The ‘DNA’ of the Great Underlying Principle
What we wanted to know was whether any aspect of Egyptian measures carried any of the ‘DNA’ of the Great Underlying Principle we had identified among the Megalithic folk and the Sumerians. Looking at the available information it seemed as though neither Megalithic geometry nor its linear measurements were known to the Ancient Egyptians.

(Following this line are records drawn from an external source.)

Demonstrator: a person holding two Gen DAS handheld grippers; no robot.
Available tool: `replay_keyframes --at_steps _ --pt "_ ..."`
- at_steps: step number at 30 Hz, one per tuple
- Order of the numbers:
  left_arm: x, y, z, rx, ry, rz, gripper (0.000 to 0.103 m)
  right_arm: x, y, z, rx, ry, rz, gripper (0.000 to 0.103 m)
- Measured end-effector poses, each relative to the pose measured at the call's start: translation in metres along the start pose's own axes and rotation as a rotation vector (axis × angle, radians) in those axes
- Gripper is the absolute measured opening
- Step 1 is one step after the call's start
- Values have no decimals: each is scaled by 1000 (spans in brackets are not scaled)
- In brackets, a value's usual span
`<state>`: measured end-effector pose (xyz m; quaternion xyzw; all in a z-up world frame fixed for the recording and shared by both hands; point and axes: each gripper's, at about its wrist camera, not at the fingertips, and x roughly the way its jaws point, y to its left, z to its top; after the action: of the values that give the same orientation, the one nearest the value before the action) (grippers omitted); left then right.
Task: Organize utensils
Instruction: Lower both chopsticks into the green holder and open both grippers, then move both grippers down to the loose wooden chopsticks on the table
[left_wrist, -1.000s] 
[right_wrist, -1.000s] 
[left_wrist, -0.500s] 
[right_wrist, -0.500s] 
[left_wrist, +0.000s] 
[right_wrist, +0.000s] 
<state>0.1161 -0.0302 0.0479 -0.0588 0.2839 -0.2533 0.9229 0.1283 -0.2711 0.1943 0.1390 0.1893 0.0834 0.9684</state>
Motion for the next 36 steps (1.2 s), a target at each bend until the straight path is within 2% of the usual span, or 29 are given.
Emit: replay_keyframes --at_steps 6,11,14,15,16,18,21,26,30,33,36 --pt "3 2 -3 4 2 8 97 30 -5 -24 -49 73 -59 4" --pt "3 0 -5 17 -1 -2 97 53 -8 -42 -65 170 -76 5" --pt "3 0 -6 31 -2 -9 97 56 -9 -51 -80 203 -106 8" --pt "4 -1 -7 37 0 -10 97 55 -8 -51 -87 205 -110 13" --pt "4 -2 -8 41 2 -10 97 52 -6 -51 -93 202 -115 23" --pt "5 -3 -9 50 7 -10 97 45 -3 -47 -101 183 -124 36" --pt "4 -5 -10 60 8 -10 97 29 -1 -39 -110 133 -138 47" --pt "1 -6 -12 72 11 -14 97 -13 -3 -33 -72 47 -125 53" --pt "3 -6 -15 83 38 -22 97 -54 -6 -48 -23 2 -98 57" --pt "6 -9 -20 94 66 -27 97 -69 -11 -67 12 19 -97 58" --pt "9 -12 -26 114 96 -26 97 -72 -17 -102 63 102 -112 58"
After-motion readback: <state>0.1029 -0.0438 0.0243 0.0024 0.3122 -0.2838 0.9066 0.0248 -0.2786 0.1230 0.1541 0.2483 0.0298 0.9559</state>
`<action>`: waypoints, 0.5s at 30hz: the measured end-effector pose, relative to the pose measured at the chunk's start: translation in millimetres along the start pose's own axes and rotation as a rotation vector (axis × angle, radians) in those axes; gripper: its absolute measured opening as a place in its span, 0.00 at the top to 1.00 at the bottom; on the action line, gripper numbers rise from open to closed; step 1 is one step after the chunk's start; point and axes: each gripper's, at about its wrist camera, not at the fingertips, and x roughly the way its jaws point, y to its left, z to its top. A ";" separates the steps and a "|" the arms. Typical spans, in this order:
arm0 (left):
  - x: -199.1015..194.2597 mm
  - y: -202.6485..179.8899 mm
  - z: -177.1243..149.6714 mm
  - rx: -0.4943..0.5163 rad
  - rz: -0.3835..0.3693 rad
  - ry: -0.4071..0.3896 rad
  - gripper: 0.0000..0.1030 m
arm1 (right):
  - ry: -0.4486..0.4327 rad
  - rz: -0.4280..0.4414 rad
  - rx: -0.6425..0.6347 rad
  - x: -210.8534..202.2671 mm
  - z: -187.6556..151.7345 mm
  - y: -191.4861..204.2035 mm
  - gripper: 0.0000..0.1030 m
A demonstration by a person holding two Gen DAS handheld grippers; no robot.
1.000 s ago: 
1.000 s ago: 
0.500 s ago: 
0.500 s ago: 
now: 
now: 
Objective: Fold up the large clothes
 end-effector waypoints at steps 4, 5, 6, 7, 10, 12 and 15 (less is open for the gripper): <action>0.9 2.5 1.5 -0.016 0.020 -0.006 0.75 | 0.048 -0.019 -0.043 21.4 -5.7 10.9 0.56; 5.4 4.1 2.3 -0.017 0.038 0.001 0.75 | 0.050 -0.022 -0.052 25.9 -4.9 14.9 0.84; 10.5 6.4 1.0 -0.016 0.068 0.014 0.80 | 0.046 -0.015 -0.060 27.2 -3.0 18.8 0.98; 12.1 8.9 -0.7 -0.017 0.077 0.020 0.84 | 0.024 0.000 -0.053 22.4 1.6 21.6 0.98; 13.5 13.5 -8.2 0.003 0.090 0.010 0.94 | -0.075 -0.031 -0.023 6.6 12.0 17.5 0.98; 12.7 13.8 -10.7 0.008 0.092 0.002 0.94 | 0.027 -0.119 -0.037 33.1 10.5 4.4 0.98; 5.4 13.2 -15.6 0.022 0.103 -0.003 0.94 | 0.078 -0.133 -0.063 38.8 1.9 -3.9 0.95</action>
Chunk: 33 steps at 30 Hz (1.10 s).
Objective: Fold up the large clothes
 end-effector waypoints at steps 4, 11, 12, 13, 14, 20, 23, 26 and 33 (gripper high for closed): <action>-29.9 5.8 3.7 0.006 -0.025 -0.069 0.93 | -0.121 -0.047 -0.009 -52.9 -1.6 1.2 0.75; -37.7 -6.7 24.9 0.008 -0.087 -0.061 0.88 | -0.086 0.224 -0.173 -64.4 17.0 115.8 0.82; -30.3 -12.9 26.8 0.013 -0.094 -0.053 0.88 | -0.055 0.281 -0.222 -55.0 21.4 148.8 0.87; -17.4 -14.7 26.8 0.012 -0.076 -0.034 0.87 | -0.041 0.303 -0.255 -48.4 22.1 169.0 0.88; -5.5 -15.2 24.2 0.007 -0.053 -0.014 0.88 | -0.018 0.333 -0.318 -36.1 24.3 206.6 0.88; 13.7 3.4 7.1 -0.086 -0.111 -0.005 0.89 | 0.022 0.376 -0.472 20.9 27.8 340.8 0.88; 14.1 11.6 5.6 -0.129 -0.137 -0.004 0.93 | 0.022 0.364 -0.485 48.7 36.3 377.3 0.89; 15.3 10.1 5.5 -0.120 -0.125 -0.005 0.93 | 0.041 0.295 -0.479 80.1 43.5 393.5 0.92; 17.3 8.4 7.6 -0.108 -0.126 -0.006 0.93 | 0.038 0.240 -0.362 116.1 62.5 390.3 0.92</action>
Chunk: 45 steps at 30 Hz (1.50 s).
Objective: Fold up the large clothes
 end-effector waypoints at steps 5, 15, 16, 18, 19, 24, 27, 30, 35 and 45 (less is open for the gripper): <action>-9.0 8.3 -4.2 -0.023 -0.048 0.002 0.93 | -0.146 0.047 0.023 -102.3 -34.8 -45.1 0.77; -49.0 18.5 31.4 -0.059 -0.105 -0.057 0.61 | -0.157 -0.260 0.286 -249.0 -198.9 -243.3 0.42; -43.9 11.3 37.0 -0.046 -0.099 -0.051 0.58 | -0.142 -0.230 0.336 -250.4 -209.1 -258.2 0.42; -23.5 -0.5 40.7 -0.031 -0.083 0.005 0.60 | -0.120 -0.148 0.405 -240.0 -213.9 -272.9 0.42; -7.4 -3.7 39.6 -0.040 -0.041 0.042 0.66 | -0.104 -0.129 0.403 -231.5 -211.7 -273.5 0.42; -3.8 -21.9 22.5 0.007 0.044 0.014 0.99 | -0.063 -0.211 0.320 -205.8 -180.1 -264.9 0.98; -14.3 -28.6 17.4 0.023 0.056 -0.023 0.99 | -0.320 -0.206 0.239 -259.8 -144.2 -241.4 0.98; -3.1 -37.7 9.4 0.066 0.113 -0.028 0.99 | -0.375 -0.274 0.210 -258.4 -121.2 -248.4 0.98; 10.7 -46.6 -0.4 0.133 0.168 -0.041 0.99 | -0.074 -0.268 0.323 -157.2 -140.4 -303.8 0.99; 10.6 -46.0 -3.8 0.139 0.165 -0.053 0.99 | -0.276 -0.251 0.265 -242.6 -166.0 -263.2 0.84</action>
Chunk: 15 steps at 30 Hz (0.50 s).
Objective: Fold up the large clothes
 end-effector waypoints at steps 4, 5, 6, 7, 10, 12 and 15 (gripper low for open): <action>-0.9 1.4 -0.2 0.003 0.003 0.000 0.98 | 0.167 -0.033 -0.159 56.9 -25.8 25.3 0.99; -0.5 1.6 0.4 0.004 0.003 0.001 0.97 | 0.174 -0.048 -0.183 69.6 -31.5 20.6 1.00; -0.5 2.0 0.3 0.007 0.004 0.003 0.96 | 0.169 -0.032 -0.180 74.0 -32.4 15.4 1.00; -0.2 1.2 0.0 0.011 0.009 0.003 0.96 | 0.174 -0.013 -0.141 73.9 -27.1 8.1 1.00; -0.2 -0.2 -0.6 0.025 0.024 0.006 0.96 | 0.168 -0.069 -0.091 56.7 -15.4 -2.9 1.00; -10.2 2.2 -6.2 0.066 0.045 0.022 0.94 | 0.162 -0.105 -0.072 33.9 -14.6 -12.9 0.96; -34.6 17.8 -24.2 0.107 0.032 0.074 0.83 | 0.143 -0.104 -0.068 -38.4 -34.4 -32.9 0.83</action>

The basic unit of linear measurement in use for nearly the whole of Egyptian history was the ‘royal cubit’. Opinions vary very slightly on the length of this unit, some putting it at 52.372 centimetres and others at 52.35 centimetres, while Professor Livio Stecchini considered it to be about 52.4 centimetres. He concluded that the length of the sides of Khufu’s pyramid (also known as the Pyramid of Cheops) was intended to be 230,560 millimetres and after exhaustive research he went on to state:
‘It is agreed amongst serious scholars that the side was calculated as 440 Egyptian royal cubits. Borchardt drew the conclusion that the cubit had a length of 523.55 mm, but in my opinion, one must take into account the difficulty of proceeding in a perfectly straight line without telescopic instruments. Cole, as an experienced surveyor, calls attention to this factor. Since other dimensions, such as those of the King’s Chamber, indicate the use of a cubit very close to 524 mm, one can assume that the theoretical length of the side was 230,560 mm.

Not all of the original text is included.